Recorded data:
--------------------------------------------------

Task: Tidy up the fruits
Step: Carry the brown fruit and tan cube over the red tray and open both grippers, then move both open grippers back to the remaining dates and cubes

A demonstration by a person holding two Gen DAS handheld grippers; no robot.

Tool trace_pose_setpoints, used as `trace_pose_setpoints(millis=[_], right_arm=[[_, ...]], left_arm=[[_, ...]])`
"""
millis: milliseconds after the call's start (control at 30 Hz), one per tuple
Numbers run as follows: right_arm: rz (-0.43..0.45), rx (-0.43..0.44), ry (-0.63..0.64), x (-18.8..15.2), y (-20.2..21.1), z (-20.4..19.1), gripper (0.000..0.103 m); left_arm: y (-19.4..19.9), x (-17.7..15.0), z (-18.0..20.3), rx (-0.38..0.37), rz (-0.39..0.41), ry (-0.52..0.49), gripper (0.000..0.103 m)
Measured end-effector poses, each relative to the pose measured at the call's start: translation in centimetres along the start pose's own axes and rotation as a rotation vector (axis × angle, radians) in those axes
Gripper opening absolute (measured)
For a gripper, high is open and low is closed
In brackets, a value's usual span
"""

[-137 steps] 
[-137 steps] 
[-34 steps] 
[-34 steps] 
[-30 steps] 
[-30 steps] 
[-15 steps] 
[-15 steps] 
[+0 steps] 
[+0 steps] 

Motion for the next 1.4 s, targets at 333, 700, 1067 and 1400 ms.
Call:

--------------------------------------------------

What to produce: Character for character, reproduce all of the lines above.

Written response:
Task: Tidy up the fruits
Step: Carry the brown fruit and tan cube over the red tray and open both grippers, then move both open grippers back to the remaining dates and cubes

A demonstration by a person holding two Gen DAS handheld grippers; no robot.

Tool trace_pose_setpoints, used as `trace_pose_setpoints(millis=[_], right_arm=[[_, ...]], left_arm=[[_, ...]])`
"""
millis: milliseconds after the call's start (control at 30 Hz), one per tuple
Numbers run as follows: right_arm: rz (-0.43..0.45), rx (-0.43..0.44), ry (-0.63..0.64), x (-18.8..15.2), y (-20.2..21.1), z (-20.4..19.1), gripper (0.000..0.103 m); left_arm: y (-19.4..19.9), x (-17.7..15.0), z (-18.0..20.3), rx (-0.38..0.37), rz (-0.39..0.41), ry (-0.52..0.49), gripper (0.000..0.103 m)
Measured end-effector poses, each relative to the pose measured at the call's start: translation in centimetres along the start pose's own axes and rotation as a rotation vector (axis × angle, radians) in those axes
Gripper opening absolute (measured)
For a gripper, high is open and low is closed
In brackets, a value's usual span
"""

[-137 steps] 
[-137 steps] 
[-34 steps] 
[-34 steps] 
[-30 steps] 
[-30 steps] 
[-15 steps] 
[-15 steps] 
[+0 steps] 
[+0 steps] 

Motion for the next 1.4 s, targets at 333, 700, 1067 and 1400 ms.
Call:

There's nothing left to add to the output.